IV. Joint involvement
The most common form of joint involvement in ARF is arthritis, i.e., objective evidence of inflammation manifested by erythema and pain in a joint, often larger than one joint involved (i.e., polyarthritis). ARF almost always involves large joints, most commonly the knee, ankle, hip and elbow, and is often asymmetric. Pain is severe and often leads to functional impairment, which may improve with anti-inflammatory medications.
Mild joint involvement is also relatively common and is considered the most common underlying symptom in high-risk groups in the Australian diagnostic guidelines, but at the time of writing this was not yet included in the Jones classification criteria. Arthralgia without objective evidence of arthritis often involves large joints, as does wandering polyarthritis. In some populations, aseptic monoarthritis may also be seen, which may be related to early anti-inflammatory drug involvement before the onset of migratory polyarthritis.
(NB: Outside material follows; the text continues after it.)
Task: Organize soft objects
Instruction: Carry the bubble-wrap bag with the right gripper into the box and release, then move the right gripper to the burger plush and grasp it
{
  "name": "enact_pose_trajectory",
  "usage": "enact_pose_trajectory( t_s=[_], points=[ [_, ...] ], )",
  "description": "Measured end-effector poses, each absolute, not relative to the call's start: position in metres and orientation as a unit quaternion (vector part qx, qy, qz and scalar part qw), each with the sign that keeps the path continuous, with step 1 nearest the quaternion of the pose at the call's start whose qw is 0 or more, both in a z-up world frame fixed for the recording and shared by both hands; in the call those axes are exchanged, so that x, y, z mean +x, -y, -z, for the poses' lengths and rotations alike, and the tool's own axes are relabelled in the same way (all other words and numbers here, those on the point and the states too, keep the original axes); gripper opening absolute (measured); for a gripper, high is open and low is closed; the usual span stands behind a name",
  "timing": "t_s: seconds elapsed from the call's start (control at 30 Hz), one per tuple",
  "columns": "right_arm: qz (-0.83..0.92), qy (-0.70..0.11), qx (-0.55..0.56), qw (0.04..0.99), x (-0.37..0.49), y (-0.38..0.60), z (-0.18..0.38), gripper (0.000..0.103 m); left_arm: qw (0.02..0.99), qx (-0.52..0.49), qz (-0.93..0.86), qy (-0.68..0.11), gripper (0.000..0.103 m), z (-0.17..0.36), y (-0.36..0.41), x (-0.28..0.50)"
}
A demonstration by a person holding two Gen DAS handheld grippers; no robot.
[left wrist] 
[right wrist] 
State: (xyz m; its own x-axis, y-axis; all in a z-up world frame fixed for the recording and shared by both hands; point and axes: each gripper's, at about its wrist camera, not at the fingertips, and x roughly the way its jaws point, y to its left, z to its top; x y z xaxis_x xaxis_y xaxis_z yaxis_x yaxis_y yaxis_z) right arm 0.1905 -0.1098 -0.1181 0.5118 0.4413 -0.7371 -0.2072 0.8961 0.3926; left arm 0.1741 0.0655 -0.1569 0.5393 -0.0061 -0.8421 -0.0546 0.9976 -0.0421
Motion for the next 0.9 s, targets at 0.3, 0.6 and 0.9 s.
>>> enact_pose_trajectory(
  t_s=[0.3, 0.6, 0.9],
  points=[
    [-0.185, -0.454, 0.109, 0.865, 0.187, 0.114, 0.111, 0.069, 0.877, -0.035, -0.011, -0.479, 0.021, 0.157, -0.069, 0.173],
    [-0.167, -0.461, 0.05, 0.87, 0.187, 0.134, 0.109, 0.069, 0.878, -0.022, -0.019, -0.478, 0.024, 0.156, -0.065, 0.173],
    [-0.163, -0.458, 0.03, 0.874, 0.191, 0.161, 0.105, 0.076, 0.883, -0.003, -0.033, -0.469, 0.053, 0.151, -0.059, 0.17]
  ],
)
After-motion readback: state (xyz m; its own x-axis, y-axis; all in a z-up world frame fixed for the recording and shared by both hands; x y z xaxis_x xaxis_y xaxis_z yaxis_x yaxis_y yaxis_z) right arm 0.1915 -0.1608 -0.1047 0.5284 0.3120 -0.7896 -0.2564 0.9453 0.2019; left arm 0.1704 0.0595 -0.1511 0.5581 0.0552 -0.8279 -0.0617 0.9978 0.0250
The joint symptoms of ARF respond well to salicylates and other NSAIDs. In fact, joint involvement with symptoms that persist for 1-2 days after the addition of salicylates is likely not due to ARF.
V. Chorea
Chorea minor often occurs in the absence of other clinical symptoms, has a long incubation period after group A streptococcal infection, and is most often seen in women. Chorea-like movements often involve the head (resulting in characteristic tongue carving-like activity) and upper extremities (Chapter 448). These symptoms may be generalized or confined to one limb (lateralized chorea). In mild cases, only a detailed examination can reveal them, however, in most severe cases, the affected patient has difficulty taking care of himself/herself. They are often accompanied by emotional instability and obsessive-compulsive traits, and these can last longer than chorea-like movements (often 6 weeks to recover, but can also last up to 6 months).
VI. Skin manifestations
The typical rash of ARF is erythema annulare (Chapter 24), which begins as a pinkish red patch with a normal central area and a creeping outwardly expanding rim. The rash is easily dissipated and appears on and off in front of the examiner. It occurs mostly on the trunk, partly on the extremities, but almost never on the face.
Subcutaneous nodules are small painless, well-mobile subcutaneous masses (0.5-50 px) located on the surface of bony prominences, especially in the hands, feet, elbows, occiput and occasionally in the vertebrae. They are mostly late onset symptoms, appearing 2-3 weeks after the onset of the disease, lasting several days to 3 weeks, and are mostly associated with cardiac inflammation.
VII. Other manifestations
Fever occurs in most patients with ARF, but is rare in simple chorea. Although high fever (>39°C) is characteristic, hypothermia is not uncommon. Acute chronotropic reactive protein is also elevated in most patients.
VIII. Determining the diagnosis.
Given the absence of a definitive confirmatory test, the diagnosis of ARF relies on a typical set of clinical manifestations and evidence of antecedent group A streptococcal infection, while other diagnoses need to be excluded. This uncertainty led Dr. T. Duckett Jones to propose a series of classification criteria in 1944 (subsequently referred to as the Jones classification). The existing diagnostic guidelines are the WHO revised Jones criteria of 1992, but it is important to note that other guidelines, including the Australian and New Zealand criteria, have a higher diagnostic sensitivity in people at high risk for ARF.